Task brief
Where the word "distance" occurs in a line of the data, return the whole line.

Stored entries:
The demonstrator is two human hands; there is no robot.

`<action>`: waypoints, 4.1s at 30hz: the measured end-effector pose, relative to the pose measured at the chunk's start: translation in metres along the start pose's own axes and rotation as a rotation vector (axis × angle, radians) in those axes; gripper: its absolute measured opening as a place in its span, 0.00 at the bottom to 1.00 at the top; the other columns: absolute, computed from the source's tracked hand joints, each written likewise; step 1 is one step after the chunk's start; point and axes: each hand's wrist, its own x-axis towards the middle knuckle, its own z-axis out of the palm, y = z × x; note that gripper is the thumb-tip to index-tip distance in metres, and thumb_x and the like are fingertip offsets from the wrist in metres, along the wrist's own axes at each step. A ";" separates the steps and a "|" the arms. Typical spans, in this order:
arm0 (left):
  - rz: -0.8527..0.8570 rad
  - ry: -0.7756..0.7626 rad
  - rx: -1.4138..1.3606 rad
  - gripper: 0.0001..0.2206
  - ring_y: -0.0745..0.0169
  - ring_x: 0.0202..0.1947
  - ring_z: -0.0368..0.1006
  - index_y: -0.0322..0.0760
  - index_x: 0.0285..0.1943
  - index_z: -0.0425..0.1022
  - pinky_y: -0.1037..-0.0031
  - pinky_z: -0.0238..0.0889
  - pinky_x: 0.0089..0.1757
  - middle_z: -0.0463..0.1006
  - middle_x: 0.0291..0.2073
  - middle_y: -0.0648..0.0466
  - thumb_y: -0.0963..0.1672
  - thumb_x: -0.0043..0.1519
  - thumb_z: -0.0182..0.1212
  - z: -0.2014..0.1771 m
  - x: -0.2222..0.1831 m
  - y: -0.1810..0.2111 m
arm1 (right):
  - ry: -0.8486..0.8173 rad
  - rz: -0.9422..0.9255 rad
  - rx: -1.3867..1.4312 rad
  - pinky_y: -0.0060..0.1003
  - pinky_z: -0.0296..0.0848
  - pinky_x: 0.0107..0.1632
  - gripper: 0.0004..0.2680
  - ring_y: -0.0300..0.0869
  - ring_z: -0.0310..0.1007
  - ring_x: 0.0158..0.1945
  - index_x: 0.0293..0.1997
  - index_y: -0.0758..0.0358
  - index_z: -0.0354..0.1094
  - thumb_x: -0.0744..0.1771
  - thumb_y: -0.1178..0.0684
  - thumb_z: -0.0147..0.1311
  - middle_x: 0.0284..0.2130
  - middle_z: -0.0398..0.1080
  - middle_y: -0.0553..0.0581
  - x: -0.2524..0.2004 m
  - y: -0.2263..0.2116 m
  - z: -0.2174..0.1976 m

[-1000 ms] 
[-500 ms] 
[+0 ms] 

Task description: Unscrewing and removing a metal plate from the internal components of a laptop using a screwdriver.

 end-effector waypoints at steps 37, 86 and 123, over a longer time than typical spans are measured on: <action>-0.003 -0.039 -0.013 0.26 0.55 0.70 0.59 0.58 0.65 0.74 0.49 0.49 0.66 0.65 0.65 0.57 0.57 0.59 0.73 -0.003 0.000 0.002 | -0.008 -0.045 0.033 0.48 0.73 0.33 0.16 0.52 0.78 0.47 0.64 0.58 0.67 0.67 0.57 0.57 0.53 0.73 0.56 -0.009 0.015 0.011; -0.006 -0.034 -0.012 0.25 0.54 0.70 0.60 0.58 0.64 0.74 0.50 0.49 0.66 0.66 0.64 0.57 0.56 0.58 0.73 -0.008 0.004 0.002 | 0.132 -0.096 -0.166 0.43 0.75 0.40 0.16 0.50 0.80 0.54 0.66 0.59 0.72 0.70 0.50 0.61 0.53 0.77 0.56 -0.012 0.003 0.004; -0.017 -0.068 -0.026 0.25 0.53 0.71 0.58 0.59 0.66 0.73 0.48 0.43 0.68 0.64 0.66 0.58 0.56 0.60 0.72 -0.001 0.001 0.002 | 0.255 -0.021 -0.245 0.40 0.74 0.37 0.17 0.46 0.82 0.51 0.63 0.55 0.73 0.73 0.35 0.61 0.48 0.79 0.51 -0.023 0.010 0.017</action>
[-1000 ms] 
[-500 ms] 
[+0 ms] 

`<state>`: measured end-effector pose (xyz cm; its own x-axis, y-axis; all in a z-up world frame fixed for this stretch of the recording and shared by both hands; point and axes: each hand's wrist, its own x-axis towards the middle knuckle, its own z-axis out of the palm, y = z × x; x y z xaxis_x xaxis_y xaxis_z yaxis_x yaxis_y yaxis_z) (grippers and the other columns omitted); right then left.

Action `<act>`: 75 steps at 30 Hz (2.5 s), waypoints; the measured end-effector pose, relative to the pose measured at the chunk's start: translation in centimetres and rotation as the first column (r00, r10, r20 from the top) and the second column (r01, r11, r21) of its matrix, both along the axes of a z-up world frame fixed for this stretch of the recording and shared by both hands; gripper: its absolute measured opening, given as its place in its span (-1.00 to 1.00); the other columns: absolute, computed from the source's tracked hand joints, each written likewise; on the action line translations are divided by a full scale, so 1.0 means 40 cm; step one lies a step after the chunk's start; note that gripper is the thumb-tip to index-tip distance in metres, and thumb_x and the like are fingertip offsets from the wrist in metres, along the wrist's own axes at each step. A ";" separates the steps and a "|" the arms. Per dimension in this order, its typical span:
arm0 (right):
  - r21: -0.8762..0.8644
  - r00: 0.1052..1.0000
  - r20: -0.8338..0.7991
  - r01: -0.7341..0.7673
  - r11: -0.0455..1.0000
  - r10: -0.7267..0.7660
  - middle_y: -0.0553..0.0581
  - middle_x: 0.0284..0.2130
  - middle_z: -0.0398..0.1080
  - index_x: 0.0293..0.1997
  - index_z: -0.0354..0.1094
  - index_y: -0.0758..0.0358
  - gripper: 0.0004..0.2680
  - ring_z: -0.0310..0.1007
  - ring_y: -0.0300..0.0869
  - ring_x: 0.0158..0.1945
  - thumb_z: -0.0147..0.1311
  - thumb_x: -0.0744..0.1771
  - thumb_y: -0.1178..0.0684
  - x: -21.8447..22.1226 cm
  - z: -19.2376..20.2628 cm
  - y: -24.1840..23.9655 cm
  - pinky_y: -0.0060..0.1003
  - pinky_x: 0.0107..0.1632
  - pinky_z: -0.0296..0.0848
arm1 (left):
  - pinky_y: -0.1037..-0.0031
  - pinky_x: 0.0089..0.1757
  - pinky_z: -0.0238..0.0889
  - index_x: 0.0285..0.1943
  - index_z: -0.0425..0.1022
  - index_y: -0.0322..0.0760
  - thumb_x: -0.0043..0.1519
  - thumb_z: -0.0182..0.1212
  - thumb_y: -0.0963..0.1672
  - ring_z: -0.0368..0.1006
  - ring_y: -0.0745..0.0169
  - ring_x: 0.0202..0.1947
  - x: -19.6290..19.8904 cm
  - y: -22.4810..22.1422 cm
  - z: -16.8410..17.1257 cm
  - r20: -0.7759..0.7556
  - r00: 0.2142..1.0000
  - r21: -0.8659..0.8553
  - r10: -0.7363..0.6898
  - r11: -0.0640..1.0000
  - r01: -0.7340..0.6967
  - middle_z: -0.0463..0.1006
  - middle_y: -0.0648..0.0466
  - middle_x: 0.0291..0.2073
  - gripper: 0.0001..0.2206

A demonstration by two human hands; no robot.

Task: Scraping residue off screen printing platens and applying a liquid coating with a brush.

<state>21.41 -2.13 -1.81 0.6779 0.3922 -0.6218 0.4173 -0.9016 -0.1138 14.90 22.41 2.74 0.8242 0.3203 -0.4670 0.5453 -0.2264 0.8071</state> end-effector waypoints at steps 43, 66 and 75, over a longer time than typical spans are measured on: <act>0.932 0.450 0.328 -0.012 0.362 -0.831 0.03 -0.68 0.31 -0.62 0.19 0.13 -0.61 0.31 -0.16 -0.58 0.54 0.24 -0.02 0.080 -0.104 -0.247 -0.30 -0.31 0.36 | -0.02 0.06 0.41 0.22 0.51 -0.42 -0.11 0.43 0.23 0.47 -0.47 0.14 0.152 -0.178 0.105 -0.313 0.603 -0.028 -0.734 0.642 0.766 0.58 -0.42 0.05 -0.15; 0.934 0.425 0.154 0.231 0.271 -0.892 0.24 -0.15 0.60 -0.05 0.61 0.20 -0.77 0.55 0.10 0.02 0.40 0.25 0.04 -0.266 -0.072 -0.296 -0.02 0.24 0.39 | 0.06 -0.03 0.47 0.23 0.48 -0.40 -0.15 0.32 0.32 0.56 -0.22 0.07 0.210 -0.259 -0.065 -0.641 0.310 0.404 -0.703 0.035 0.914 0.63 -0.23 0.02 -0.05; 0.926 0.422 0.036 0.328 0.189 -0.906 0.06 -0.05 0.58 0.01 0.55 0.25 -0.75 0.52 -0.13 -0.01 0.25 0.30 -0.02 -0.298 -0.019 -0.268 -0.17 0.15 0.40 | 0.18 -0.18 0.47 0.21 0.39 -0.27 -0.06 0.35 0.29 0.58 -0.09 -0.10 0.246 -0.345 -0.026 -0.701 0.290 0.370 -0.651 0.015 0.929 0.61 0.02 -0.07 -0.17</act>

Solved exercise
`<action>`: waypoints, 4.1s at 30hz: the measured end-effector pose, relative to the pose measured at the chunk's start: translation in metres along the start pose's own axes and rotation as a rotation vector (axis × angle, radians) in those axes; gripper: its absolute measured opening as a place in its span, 0.00 at the bottom to 1.00 at the top; the other columns: absolute, computed from the source's tracked hand joints, each written likewise; step 1 is one step after the chunk's start; point and axes: each hand's wrist, its own x-axis towards the middle knuckle, its own z-axis out of the palm, y = z × x; note that gripper is the thumb-tip to index-tip distance in metres, and thumb_x and the like are fingertip offsets from the wrist in metres, along the wrist's own axes at each step. A ";" separates the steps and a "|" the arms. Typical spans, in this order:
Action `<act>`: 75 steps at 30 Hz (2.5 s), waypoints; the measured end-effector pose, relative to the pose measured at the chunk's start: translation in centimetres and rotation as the first column (r00, r10, r20 from the top) and the second column (r01, r11, r21) of its matrix, both along the axes of a z-up world frame fixed for this stretch of the recording and shared by both hands; gripper: its absolute measured opening, given as its place in its span (-1.00 to 1.00); the other columns: absolute, computed from the source's tracked hand joints, each written likewise; on the action line translations are divided by a full scale, so 1.0 means 40 cm; step one lies a step after the chunk's start; note that gripper is the thumb-tip to index-tip distance in metres, and thumb_x and the like are fingertip offsets from the wrist in metres, along the wrist's own axes at each step. A ";" separates the steps and a "|" the arms. Per dimension in this order, its typical span:

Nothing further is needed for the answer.